▶ Instructions to follow
All lines from the one containing "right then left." down to the one containing "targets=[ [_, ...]", both ends included, are to be given again exactly; omit the rest of the listing below.

▶ Supplied material
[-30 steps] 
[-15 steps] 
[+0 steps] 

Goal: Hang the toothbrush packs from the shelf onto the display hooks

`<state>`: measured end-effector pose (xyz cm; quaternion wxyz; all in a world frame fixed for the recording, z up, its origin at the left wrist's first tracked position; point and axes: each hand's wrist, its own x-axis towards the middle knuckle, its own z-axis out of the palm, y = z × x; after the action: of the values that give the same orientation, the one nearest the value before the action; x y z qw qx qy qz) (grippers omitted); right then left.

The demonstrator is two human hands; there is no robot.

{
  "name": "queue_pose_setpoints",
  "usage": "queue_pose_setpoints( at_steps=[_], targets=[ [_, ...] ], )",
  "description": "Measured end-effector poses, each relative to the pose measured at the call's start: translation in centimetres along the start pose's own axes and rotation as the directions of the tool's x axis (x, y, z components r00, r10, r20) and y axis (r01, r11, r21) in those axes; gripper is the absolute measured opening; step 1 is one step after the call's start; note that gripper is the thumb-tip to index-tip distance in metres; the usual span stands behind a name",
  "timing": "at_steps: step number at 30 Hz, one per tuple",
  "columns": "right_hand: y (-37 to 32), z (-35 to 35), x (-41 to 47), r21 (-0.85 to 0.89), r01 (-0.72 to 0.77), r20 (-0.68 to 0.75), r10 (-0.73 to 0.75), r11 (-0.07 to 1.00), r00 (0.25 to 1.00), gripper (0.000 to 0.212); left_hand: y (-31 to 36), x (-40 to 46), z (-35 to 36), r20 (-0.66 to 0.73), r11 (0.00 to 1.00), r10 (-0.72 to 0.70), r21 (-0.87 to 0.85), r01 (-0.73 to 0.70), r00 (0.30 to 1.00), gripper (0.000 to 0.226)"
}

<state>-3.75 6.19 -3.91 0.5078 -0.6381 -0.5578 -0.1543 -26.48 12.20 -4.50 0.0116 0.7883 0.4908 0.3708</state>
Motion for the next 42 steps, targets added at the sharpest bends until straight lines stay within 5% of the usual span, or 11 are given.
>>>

▶ Exercise solution
`<state>`: measured end-effector pose (xyz cm; quaternion wxyz; all in a world frame fixed for the recording, z up, its origin at the left wrist's first tracked position; point and axes: each hand's wrist, its own x-axis towards the middle knuckle, its own z-axis out of the palm, y = z × x; after the action: of the values that give the same orientation, the one nearest the value before the action; x y z qw qx qy qz) (grippers omitted); right then left.

The demonstrator is two human hands; there is no robot.

{
  "name": "queue_pose_setpoints",
  "usage": "queue_pose_setpoints( at_steps=[_], targets=[ [_, ...] ], )",

Nothing more remains for this exercise.